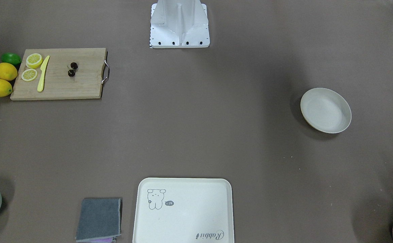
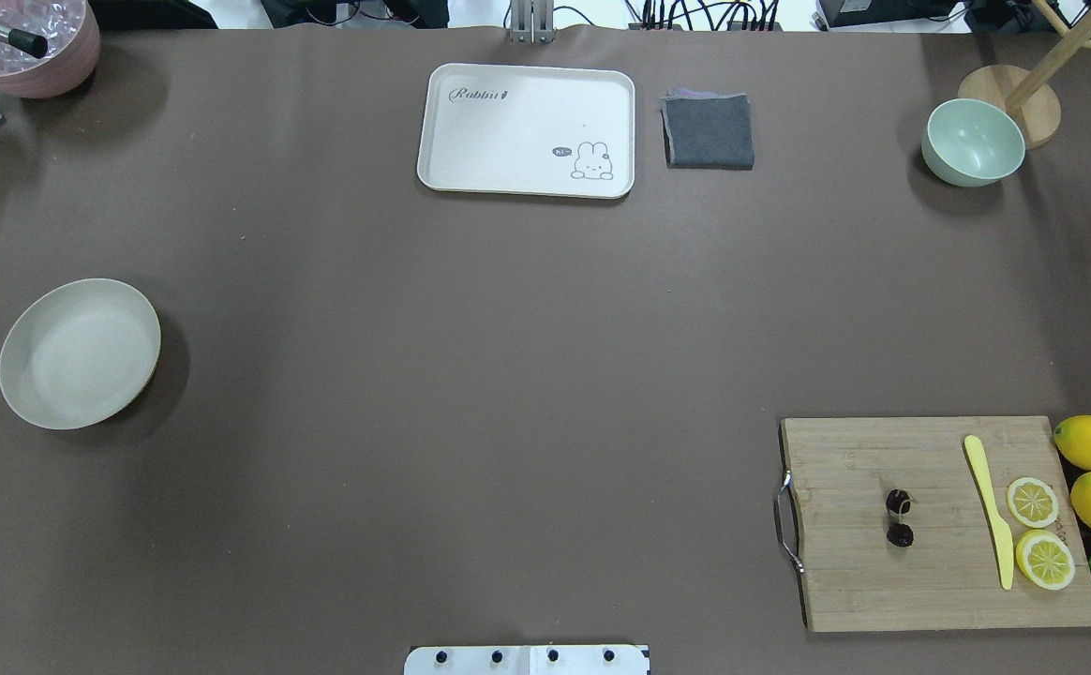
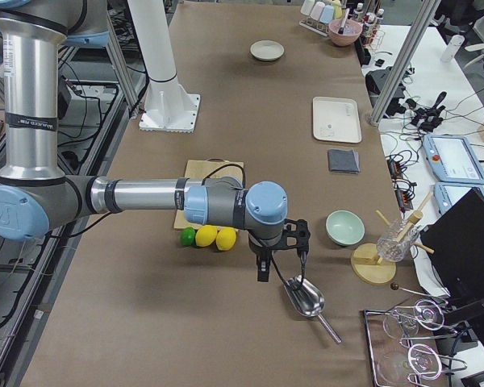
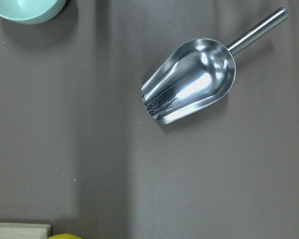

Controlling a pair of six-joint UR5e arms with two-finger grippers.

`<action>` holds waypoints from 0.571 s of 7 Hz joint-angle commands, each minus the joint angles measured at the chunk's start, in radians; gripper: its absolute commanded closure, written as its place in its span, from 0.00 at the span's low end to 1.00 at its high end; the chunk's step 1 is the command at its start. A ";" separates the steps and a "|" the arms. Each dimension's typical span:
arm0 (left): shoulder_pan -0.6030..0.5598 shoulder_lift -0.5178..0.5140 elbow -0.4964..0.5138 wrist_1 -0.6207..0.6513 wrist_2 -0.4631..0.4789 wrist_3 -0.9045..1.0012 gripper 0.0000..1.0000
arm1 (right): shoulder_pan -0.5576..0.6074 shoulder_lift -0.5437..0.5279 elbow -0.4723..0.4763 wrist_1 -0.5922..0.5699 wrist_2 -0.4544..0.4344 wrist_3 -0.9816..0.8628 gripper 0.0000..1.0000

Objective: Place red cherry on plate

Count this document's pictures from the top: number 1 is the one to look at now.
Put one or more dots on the beige round plate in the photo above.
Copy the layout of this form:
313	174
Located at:
325	110

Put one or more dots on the cream rectangular tray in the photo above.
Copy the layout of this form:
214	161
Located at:
184	210

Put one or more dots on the dark red cherry lower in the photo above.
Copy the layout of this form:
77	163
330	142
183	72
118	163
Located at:
71	73

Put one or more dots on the dark red cherry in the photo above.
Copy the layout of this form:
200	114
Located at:
71	73
74	66

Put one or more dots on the dark red cherry upper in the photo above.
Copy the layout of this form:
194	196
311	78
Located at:
74	66

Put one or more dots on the grey folded cloth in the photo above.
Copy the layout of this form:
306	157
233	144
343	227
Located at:
100	220

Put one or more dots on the wooden cutting board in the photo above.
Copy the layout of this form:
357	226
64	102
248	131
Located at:
86	84

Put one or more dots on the yellow plastic knife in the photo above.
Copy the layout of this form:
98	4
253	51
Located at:
43	67

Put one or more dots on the lemon slice upper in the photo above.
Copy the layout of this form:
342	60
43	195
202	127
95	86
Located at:
34	60

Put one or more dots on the lemon slice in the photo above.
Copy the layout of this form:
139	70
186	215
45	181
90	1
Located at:
34	60
29	75

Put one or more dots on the lemon slice lower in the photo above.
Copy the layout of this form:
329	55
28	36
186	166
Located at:
29	75

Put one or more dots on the green lime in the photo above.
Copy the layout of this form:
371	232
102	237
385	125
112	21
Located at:
11	58

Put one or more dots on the yellow lemon upper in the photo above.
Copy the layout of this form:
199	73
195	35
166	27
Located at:
8	71

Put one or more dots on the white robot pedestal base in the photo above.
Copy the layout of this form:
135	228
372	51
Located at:
179	24
++++++++++
◆ What you will do ◆
Your copy of the records must be exact and must contain no pictures.

◆ Problem solution ◆
Controlling a pair of six-joint UR5e arms with two-finger grippers.

`<action>` holds waypoints from 0.571 s of 7 Hz joint-angle commands, each minus the joint angles measured at the chunk's start, in radians; gripper: its absolute commanded closure, written as its place in its span, from 0.00 at the span's low end to 1.00 at its high end; the chunk's step 1 is the command at its start. A ";" separates the steps and a "|" the arms. Each dimension's typical span:
arm0 (left): shoulder_pan -0.6030..0.5598 shoulder_lift -0.5178..0.5140 elbow -0.4964..0.5138 wrist_1 -0.6207..0.6513 wrist_2 -0.4631..0.4789 wrist_3 -0.9045..1.0012 gripper 0.0000..1.0000
arm1 (right): shoulder_pan -0.5576..0.6074 shoulder_lift -0.5437..0.5279 elbow -0.4723..0.4763 wrist_1 -0.5922..0.5699 wrist_2 -0.4544..0.4344 wrist_3 -0.9816..0.8628 gripper 0.0000..1.0000

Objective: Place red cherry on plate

Count this document's pictures from the top: number 1 is the one to look at now.
Put one or more dots on the beige round plate in the photo above.
Copy the layout of this form:
313	174
Located at:
325	110

Put one or more dots on the cream rectangular tray in the photo above.
Copy the layout of this form:
214	161
Located at:
184	210

Put one or more dots on the dark red cherry lower in the photo above.
Copy the layout of this form:
77	163
330	142
183	72
118	163
Located at:
71	73

Put one or more dots on the dark red cherry in the photo above.
Copy the layout of this form:
200	114
Located at:
71	73
74	66

Put one or more dots on the dark red cherry upper in the photo above.
Copy the layout of this form:
194	196
311	78
Located at:
74	66

Put one or more dots on the grey folded cloth in the photo above.
Copy the layout of this form:
306	157
233	144
343	227
Located at:
100	220

Put one or more dots on the wooden cutting board in the photo above.
Copy the layout of this form:
357	226
64	102
248	131
Located at:
86	84

Put one or more dots on the yellow plastic knife in the photo above.
Copy the layout of this form:
98	4
253	51
Located at:
43	67

Put one or more dots on the lemon slice upper in the photo above.
Copy the layout of this form:
342	60
43	195
202	127
95	86
Located at:
34	60

Put one or more dots on the lemon slice in the photo above.
Copy the layout of this form:
139	70
186	215
45	181
90	1
Located at:
34	60
29	75

Put one or more dots on the lemon slice lower in the photo above.
Copy the layout of this form:
329	55
28	36
186	166
Located at:
29	75

Put one or more dots on the green lime in the photo above.
Copy the layout of this form:
371	232
102	237
385	125
112	21
Located at:
11	58

Put one or more dots on the yellow lemon upper in the photo above.
Copy the layout of this form:
199	73
195	35
166	27
Located at:
8	71

Put one or more dots on the white robot pedestal base in the photo above.
Copy the layout of this form:
135	228
372	51
Located at:
179	24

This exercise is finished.